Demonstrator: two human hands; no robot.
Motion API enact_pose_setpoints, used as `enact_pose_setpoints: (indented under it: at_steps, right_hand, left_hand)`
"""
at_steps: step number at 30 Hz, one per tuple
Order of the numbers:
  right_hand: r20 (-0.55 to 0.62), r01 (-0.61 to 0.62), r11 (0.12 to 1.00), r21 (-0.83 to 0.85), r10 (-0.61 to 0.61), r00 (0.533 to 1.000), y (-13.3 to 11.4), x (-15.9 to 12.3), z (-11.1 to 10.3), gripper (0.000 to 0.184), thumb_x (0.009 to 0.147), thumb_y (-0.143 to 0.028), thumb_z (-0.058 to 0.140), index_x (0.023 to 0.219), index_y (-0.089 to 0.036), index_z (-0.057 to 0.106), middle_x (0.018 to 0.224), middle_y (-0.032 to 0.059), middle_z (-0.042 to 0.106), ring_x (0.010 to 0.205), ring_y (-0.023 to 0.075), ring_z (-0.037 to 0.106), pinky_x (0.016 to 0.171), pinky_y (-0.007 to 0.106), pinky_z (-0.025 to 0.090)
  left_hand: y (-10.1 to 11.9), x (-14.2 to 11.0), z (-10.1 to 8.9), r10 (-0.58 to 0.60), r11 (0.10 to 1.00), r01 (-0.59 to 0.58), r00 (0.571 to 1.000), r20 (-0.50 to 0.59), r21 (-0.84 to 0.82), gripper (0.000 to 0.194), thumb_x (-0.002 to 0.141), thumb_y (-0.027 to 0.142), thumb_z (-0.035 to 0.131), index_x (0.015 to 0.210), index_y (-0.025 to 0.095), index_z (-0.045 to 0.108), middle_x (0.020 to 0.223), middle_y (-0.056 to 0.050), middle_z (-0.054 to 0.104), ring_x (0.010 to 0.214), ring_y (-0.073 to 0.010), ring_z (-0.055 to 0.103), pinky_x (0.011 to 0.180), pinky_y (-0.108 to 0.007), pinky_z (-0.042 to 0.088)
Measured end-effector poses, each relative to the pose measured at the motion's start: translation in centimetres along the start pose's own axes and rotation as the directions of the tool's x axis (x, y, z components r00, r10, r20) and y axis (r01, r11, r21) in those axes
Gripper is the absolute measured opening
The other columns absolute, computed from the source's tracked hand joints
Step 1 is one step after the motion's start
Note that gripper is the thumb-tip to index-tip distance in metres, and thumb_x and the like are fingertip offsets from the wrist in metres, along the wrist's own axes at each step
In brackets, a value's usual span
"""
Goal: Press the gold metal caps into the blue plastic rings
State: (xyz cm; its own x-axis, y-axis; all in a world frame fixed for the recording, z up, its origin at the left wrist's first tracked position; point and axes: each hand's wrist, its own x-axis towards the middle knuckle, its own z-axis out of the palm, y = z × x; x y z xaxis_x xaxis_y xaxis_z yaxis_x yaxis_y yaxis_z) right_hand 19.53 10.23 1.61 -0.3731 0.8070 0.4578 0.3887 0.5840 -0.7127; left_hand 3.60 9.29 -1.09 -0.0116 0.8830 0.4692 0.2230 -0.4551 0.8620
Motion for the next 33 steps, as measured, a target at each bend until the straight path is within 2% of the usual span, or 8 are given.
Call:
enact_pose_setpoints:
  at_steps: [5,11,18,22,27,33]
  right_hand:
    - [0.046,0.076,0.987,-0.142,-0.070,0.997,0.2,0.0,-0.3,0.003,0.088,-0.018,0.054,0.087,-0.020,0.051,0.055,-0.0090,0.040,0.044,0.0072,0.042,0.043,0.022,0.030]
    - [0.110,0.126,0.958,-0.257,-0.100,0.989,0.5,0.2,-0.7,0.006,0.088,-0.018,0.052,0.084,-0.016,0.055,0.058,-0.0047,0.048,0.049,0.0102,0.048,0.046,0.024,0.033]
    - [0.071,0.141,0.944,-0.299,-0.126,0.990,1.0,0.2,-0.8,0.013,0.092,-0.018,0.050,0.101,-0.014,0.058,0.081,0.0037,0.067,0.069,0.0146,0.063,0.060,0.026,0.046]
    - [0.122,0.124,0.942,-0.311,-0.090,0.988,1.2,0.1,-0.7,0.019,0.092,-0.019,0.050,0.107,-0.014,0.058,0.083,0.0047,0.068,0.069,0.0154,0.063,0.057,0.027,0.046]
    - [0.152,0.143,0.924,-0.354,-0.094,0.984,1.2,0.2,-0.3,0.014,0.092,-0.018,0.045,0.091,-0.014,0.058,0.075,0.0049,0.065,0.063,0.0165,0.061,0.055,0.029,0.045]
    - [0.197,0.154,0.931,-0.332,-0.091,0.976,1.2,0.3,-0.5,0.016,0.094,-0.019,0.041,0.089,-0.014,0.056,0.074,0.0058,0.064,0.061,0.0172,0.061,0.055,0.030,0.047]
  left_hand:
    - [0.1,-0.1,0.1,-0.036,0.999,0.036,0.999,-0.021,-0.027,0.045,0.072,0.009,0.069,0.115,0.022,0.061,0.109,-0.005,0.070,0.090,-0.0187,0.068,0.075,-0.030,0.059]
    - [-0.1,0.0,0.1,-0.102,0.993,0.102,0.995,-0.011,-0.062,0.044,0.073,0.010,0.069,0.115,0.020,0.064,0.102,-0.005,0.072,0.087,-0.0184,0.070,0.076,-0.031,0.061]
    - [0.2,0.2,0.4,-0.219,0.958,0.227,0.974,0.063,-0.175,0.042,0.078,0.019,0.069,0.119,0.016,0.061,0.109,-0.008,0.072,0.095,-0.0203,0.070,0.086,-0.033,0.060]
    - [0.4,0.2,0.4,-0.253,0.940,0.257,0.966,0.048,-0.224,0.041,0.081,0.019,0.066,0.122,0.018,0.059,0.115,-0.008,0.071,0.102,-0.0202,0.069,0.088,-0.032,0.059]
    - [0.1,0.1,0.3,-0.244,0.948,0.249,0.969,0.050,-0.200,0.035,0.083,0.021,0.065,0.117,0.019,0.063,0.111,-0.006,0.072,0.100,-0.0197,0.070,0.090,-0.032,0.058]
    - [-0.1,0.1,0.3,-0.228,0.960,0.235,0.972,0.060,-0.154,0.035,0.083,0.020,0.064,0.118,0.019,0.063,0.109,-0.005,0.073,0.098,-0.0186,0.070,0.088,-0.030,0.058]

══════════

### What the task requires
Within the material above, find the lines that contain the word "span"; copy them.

### Solution
In brackets, a value's usual span
Motion for the next 33 steps, as measured, a target at each bend until the straight path is within 2% of the usual span, or 8 are given.

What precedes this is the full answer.